DAOs are fully autonomous and nonambiguous. As they are built on open-source blockchains, anyone can view their code.
Launching a DAO
- Smart contract creation: Firstly, a developer or group of developers will have to create the smart contract behind the DAO. After launch, they can't change the rules set by these contracts, unless through the governance system.
- Funding: After the creation of the smart contracts, the DAO needs to determine a way to receive funding and how to enact governance. Most of the time, tokens are sold to raise funds; these tokens give holders voting rights.
- Deployment: Once everything has been set up, the DAO will then be deployed on the blockchain. From here on out, stakeholders decide on the future of the organization. The organization’s creators will no longer influence the project any more than other stakeholders.
Shareholder participation in DAOs can be problematic. For example, BitShares has seen a lack of voting participation, because it takes time and energy to consider proposals.

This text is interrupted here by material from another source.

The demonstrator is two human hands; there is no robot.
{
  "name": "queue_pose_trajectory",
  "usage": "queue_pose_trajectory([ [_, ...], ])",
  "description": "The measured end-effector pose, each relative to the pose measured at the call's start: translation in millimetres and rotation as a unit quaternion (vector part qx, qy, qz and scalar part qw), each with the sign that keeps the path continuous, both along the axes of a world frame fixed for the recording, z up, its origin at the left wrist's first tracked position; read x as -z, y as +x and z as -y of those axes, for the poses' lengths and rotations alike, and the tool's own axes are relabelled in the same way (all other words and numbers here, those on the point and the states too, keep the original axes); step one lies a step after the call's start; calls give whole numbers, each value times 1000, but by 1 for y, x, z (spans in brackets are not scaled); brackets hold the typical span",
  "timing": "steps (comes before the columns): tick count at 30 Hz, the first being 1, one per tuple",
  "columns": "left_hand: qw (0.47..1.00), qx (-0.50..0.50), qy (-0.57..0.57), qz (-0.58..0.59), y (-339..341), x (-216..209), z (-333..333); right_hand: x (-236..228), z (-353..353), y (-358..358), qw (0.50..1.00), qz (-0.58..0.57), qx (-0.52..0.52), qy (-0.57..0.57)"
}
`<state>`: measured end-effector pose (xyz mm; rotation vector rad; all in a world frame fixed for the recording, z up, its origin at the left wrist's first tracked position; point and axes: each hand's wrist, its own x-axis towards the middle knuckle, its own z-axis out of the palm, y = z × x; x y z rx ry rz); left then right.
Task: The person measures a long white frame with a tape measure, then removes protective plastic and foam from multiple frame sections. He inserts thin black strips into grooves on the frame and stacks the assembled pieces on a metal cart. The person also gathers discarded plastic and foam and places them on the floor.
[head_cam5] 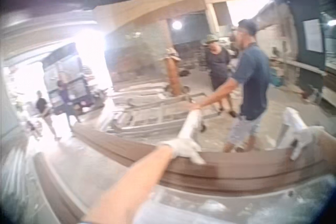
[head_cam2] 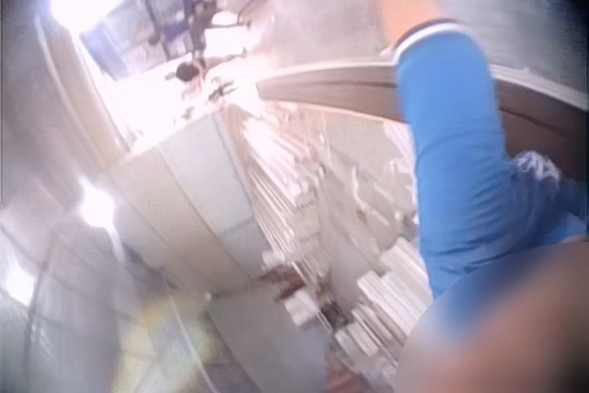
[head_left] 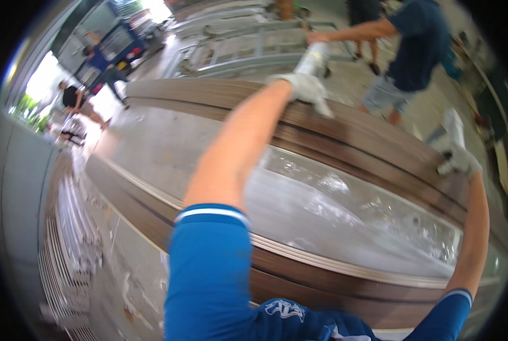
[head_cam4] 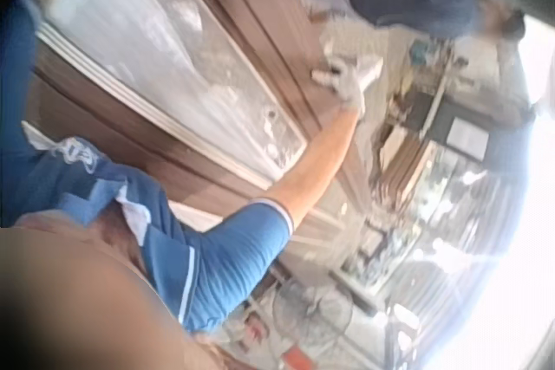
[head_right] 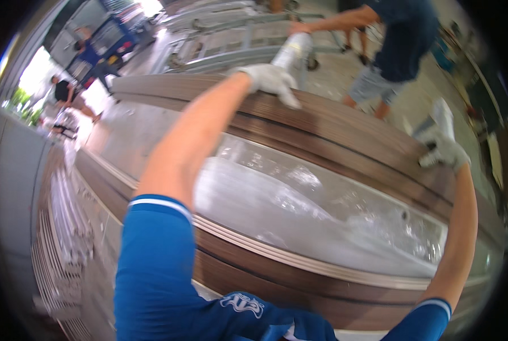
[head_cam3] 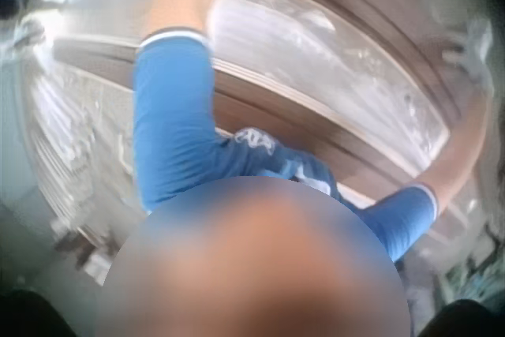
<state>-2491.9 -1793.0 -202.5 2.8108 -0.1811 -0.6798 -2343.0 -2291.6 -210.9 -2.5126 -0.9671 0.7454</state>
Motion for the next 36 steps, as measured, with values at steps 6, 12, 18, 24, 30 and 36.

The precise legal status of this type of business organization is unclear; some similar approaches have been regarded by the U.S. Securities and Exchange Commission as illegal offers of unregistered securities. Although unclear, a DAO may functionally be a corporation without legal status as a corporation: a general partnership. This means potentially unlimited legal liability for participants, even if the smart contract code or the DAO's promoters say otherwise. Known participants, or those at the interface between a DAO and regulated financial systems, may be targets for regulatory enforcement or civil actions.
The code of a given DAO will be difficult to alter once the system is up and running, including bug fixes that would be otherwise trivial in centralized code. Corrections for a DAO would require writing new code and an agreement to migrate all the funds. Although the code is visible to all, it is hard to repair, thus leaving known security holes open to exploitation unless a moratorium is called to enable bug fixing.
In 2016, a specific DAO, "The DAO", set a record for the largest crowdfunding campaign to date. Researchers pointed out multiple issues in the code of The DAO. The operational procedure for The DAO allowed investors to withdraw at will any money that had not yet been committed to a project; the funds could thus deplete quickly. Although safeguards aimed to prevent gaming the voting of shareholders to win investments, there were a "number of security vulnerabilities". These enabled an attempted large withdrawal of funds from The DAO to be initiated in mid-June 2016. On the 20th of July 2016, the Ethereum blockchain was forked to bail out the original contract.
There are several projects that pioneering further tooling and frameworks in this space, to eliminate problems thus far encountered. Examples are DaoStack, Aragon, Colony and the Economic Space Agency.